| WHAT YOU HAVE TO DO |
The lines below starting at the line containing "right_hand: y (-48" and ending at the line containing "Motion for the" are to be repeated exactly, with both ends kept and nothing else added.

| DATA BLOCK |
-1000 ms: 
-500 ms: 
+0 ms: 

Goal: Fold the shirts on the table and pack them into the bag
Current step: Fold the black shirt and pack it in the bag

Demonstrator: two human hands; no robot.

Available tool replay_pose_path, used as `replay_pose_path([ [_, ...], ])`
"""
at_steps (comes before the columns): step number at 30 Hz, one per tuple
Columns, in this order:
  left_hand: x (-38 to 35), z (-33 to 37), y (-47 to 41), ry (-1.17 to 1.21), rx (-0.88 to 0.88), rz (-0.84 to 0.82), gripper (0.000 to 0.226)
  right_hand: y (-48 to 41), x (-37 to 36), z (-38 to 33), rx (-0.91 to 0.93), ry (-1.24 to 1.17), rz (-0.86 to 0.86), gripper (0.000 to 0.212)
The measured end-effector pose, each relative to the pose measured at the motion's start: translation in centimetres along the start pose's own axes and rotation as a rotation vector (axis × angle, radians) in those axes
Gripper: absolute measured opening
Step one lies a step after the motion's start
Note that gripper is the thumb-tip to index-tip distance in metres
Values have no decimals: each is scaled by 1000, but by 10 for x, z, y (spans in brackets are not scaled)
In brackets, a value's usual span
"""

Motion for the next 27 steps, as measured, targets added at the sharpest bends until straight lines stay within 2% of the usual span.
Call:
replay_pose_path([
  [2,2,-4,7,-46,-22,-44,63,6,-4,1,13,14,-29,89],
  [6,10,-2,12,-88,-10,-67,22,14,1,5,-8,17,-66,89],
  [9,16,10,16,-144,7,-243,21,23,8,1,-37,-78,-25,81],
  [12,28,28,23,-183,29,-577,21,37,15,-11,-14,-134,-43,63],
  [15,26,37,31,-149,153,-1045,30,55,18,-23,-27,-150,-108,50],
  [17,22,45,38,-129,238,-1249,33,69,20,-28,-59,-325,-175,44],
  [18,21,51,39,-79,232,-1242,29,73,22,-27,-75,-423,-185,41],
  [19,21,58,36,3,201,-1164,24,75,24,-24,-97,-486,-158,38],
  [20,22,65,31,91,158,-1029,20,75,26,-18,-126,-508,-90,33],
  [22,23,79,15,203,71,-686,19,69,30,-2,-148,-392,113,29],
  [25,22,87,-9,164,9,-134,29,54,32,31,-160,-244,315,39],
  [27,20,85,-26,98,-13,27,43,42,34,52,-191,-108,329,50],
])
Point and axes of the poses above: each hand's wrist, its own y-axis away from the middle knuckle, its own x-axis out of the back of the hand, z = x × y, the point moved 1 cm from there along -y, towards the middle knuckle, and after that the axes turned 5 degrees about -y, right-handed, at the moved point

| TASK ANSWER |
  right_hand: y (-48 to 41), x (-37 to 36), z (-38 to 33), rx (-0.91 to 0.93), ry (-1.24 to 1.17), rz (-0.86 to 0.86), gripper (0.000 to 0.212)
The measured end-effector pose, each relative to the pose measured at the motion's start: translation in centimetres along the start pose's own axes and rotation as a rotation vector (axis × angle, radians) in those axes
Gripper: absolute measured opening
Step one lies a step after the motion's start
Note that gripper is the thumb-tip to index-tip distance in metres
Values have no decimals: each is scaled by 1000, but by 10 for x, z, y (spans in brackets are not scaled)
In brackets, a value's usual span
"""

Motion for the next 27 steps, as measured, targets added at the sharpest bends until straight lines stay within 2% of the usual span.

The requested output has now been given in full.